## [WORK INSTRUCTION]
Look through the data below and work out how many lines hold "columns"; state only the number.

(Dataset excerpts)
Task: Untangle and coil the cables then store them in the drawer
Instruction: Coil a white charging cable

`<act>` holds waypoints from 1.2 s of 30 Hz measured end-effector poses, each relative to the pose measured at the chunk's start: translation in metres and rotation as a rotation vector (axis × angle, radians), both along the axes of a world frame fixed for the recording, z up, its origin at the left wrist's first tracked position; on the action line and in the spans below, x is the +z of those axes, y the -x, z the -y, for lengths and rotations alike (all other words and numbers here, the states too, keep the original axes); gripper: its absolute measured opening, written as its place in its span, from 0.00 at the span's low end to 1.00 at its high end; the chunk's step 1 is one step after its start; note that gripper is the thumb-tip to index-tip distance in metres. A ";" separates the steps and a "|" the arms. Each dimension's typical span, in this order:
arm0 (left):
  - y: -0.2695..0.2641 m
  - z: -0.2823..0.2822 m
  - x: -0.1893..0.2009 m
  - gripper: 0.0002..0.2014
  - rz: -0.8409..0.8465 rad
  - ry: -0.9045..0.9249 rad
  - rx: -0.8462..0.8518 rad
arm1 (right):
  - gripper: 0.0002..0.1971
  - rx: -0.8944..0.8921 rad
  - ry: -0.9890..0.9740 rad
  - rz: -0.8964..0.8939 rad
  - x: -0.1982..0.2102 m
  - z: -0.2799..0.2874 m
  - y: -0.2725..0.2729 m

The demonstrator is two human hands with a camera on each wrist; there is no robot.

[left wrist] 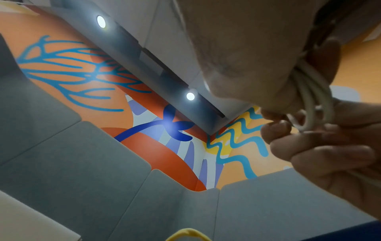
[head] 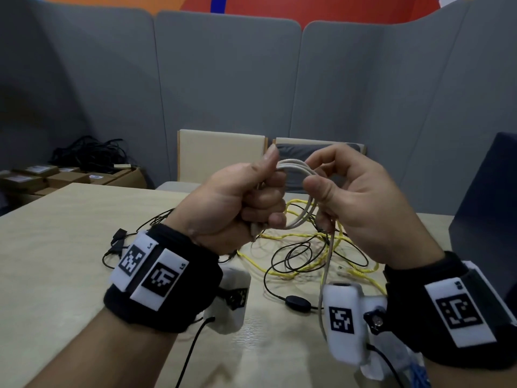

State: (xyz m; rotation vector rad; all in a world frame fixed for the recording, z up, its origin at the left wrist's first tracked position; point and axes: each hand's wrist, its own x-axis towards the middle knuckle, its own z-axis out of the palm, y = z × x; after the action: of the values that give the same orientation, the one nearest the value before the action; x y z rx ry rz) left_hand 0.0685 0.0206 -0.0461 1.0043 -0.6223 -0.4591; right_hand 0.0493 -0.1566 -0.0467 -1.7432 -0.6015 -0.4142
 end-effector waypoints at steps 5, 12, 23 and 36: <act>-0.003 -0.007 -0.002 0.15 0.087 0.087 -0.123 | 0.15 0.056 -0.056 -0.046 -0.002 -0.002 0.001; -0.014 -0.007 0.009 0.17 -0.180 0.790 0.110 | 0.08 -0.119 0.280 -0.134 -0.018 -0.010 -0.009; -0.015 0.022 -0.015 0.10 0.394 0.207 0.718 | 0.05 -0.248 0.780 0.083 -0.005 -0.027 0.014; -0.015 0.017 -0.012 0.11 0.289 0.121 0.663 | 0.07 -0.194 0.742 0.131 0.000 -0.027 0.021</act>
State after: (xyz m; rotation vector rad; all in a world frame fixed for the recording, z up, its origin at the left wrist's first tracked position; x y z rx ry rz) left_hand 0.0835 0.0033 -0.0580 1.1014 -0.5262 0.3086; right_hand 0.0281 -0.1298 -0.0463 -2.5113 -0.7385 -0.4769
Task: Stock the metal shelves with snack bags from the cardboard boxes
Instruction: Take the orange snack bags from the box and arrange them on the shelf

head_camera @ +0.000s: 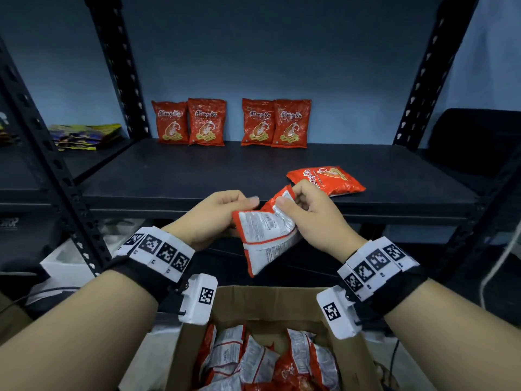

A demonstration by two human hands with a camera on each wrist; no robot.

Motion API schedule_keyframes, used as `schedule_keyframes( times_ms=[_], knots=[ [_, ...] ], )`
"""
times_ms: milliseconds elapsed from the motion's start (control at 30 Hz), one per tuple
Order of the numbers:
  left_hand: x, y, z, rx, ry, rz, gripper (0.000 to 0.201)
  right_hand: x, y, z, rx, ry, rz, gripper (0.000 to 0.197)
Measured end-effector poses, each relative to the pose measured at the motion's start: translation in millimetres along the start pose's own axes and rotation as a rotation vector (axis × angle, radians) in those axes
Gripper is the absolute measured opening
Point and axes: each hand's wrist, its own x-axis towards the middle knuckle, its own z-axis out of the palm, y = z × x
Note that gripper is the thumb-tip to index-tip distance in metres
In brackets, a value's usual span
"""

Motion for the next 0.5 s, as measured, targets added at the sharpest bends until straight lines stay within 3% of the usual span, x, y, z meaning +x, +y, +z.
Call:
schedule_keyframes(
  times_ms=[100, 200, 400, 500],
  knots=[
    [-1.4, 6.0, 4.6, -0.167, -0.022, -0.024, 0.050, 1.5, -1.7, -2.6, 0.027, 0.134, 0.043, 0.031],
    [-0.4, 7.2, 8.6, -0.158, -0.013, 0.020, 0.069, 0.9, -10.1, -4.0, 0.041, 0.235, 0.113, 0.036],
    [4.6, 0.4, 12.8, -0.042, 0.194, 0.230, 0.034, -5.6, -20.2, -3.6, 0.158, 0.259, 0.229, 0.039],
    [3.9, 1.0, 16.3, -0.023, 0.325, 0.310, 0.040, -8.2, -25.0, -1.6, 0.178, 0.329, 0.207, 0.049]
  ],
)
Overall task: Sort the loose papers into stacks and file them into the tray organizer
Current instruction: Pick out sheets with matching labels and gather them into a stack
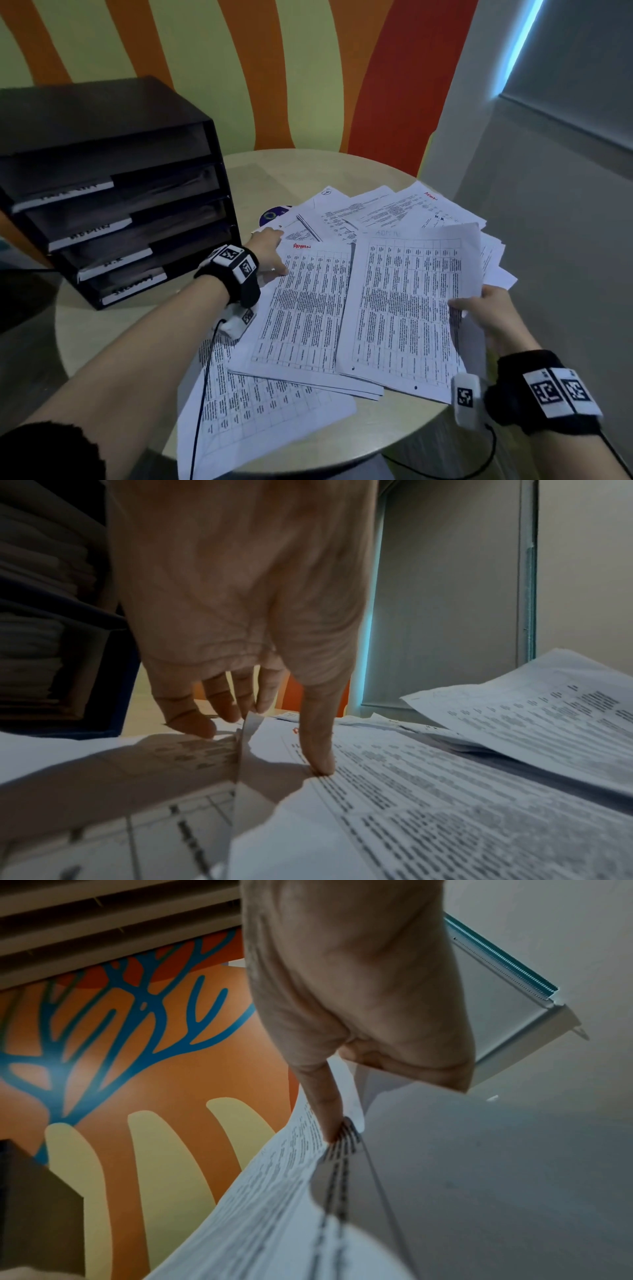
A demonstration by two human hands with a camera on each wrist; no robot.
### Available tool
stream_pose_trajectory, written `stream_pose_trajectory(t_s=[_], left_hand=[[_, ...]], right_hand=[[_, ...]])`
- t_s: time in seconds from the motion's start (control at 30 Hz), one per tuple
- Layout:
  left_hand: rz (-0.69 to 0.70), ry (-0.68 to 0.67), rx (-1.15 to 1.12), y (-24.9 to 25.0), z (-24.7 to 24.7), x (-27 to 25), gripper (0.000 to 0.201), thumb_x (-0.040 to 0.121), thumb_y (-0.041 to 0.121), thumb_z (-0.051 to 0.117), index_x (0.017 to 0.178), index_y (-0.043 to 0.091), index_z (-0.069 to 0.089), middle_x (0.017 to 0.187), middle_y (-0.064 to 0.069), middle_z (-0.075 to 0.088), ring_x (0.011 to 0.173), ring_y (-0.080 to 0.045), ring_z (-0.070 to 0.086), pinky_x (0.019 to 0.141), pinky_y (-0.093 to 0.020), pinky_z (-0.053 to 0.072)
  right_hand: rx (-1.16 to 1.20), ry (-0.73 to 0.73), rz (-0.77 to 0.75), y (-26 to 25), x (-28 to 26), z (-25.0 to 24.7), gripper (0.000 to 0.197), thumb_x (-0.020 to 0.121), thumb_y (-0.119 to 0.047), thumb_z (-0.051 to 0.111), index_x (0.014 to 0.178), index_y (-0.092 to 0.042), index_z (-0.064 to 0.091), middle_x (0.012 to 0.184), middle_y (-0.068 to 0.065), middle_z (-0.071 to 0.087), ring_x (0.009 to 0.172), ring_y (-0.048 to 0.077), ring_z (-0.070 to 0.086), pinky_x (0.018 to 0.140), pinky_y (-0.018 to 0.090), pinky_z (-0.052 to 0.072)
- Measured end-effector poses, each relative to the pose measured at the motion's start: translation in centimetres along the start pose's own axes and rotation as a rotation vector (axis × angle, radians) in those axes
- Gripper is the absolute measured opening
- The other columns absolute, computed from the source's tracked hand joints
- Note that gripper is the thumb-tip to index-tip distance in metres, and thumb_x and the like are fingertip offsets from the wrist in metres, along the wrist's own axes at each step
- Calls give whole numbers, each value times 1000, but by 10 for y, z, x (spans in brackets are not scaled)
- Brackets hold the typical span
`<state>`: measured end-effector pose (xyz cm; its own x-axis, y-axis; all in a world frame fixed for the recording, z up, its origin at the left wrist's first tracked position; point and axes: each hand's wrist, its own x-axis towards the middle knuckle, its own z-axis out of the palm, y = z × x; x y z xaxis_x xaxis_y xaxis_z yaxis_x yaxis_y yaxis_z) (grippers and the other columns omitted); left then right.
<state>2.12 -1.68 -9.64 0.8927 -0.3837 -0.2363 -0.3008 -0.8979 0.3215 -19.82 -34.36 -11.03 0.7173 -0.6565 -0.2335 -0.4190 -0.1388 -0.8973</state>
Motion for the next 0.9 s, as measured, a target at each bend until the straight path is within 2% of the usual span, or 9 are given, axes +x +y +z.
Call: stream_pose_trajectory(t_s=[0.1,0.23,0.37,0.5,0.57,0.63,0.73,0.83,0.9], left_hand=[[3,49,20,3,1,0,65,73,33,84,121,6,49,136,-15,36,128,-35,34,103,-44,39],[43,119,4,0,5,-2,79,73,30,84,140,16,44,133,-13,33,128,-32,29,106,-43,36],[100,136,56,0,5,-2,69,76,27,81,137,19,49,133,-11,36,129,-32,29,106,-47,37],[110,138,12,1,5,-4,67,85,17,72,144,11,41,144,-12,45,133,-30,41,105,-35,37],[41,169,-168,0,6,-4,65,84,9,70,142,8,43,135,-17,53,123,-31,51,97,-33,42],[-38,242,-369,-2,7,-1,51,81,2,68,130,5,53,109,-20,62,100,-32,60,88,-33,48],[-101,316,-582,-4,6,-2,19,77,-2,71,90,10,63,78,-10,54,74,-21,52,70,-29,46],[-73,257,-787,-8,7,-5,36,76,-6,73,58,8,45,57,-6,34,53,-17,34,53,-23,29],[-78,200,-903,-10,7,-7,50,74,-2,78,52,12,35,54,-4,29,53,-17,33,56,-24,30]], right_hand=[[0,-6,-20,-1,0,4,19,80,6,70,95,-3,64,91,17,67,84,32,64,86,46,51],[-11,6,-31,-1,2,7,20,80,0,72,99,-2,64,94,19,67,88,35,65,85,47,52],[3,4,-41,-1,3,9,15,82,-2,71,97,-3,66,94,18,68,84,34,64,77,41,51],[8,-5,-50,-2,2,10,14,83,-1,70,96,-3,67,89,17,68,81,32,63,75,39,49],[14,-7,-50,-1,2,9,14,83,-1,70,96,-3,66,89,17,67,80,31,63,73,38,48],[13,-9,-55,0,4,9,14,83,-2,70,97,-1,67,90,17,67,77,30,62,71,35,47],[7,-11,-58,3,6,10,15,83,-5,71,97,-3,67,94,19,69,79,31,64,72,37,48],[6,-10,-51,4,8,11,18,82,-8,73,98,-3,67,94,20,68,80,33,64,71,38,48],[10,-17,-56,3,7,10,17,83,-7,72,98,-2,67,90,19,68,77,32,63,69,36,48]])
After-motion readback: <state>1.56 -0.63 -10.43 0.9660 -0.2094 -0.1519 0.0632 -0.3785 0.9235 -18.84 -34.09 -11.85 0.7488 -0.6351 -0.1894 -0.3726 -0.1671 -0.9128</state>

## [YOUR SOLUTION]
2